A seatpost with a significant setback on a BMX bike.

A bicycle seatpost, seatpin, saddlepole, saddle pillar, or saddle pin is a tube that extends upwards from the bicycle frame to the saddle. The amount that it extends out of the frame can usually be adjusted, and there is usually a mark that indicates the minimum insertion (or maximum extension). Seatposts can be made of steel, aluminum, titanium, carbon fiber, or aluminum wrapped in carbon fiber.

==Attachment points==

Seatposts generally clamp directly onto saddle rails with which they must be compatible, while old or inexpensive seatposts slide into a separate clamp that then clamps the saddle rails.
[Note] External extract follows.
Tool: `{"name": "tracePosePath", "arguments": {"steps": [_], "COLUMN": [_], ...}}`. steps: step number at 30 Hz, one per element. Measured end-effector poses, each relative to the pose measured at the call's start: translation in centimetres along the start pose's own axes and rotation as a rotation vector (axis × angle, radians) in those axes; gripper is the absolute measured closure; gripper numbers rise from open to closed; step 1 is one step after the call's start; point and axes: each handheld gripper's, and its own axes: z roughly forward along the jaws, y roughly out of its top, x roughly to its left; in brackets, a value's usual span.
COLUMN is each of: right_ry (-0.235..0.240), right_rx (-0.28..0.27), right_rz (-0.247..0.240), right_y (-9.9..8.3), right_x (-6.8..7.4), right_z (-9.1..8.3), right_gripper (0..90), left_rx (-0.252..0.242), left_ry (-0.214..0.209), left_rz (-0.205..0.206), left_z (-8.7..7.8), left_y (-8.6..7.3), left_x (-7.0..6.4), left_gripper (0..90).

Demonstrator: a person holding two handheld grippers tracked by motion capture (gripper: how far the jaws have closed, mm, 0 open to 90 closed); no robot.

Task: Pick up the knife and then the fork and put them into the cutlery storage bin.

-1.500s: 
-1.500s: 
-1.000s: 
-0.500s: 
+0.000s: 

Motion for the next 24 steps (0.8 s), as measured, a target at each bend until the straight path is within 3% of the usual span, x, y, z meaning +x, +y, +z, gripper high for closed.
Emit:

To attach it to the bicycle's main frame, the seatpost is inserted into the seat tube, which must be of a very slightly larger diameter (or a cylindrical shim can be used). The seatpost is held in place by squeezing the top of the seat tube with a tightening ring (temporarily reducing its diameter; a vertical slit cut into the tube allows this to happen without crumpling) until the tube firmly hugs the post where it leaves the frame. A hole for a pinch bolt (also known as a "binder bolt") may be built into the frame for this purpose, or a "seatpost clamp" may be purchased separately (but must be sized to closely fit the diameter of the seat tube). Whether integrated or separate, the seatpost bolt can have a simple nut, can be an Allen bolt, or can include a quick-release mechanism, with a handle that releases the clamp without tools. A quick-release allows easy height adjustment of the seat, though increases the risk of seat theft unless it is also used to detach the seat when parking.

==Sizes==
The size of the seatpost is dependent upon the internal dimensions of the seat tube of the bicycle frame. They come in various diameters, lengths and offsets. Offset is the distance between the centerline of the seatpost tube, and the centerline of the clamp area. Shims are often available to adapt a too-small seatpost to a too-large seat tube.

===Diameters===
Seatpost diameters generally range from 22 mm to 35 mm in 0.2 mm increments. The most common size is 27.2 mm (1.07 in) for most bikes, especially for the higher-quality models. BMX bikes commonly use 25.4 mm seatposts. In some modern bikes with thicker alloy or carbon tubing, larger diameters such as 30.9 mm are used. Tapering seatposts often have a diameter of 22.2 mm (7/8 in) at the top. Folding bicycles often have the seat post diameter of 33.9 mm.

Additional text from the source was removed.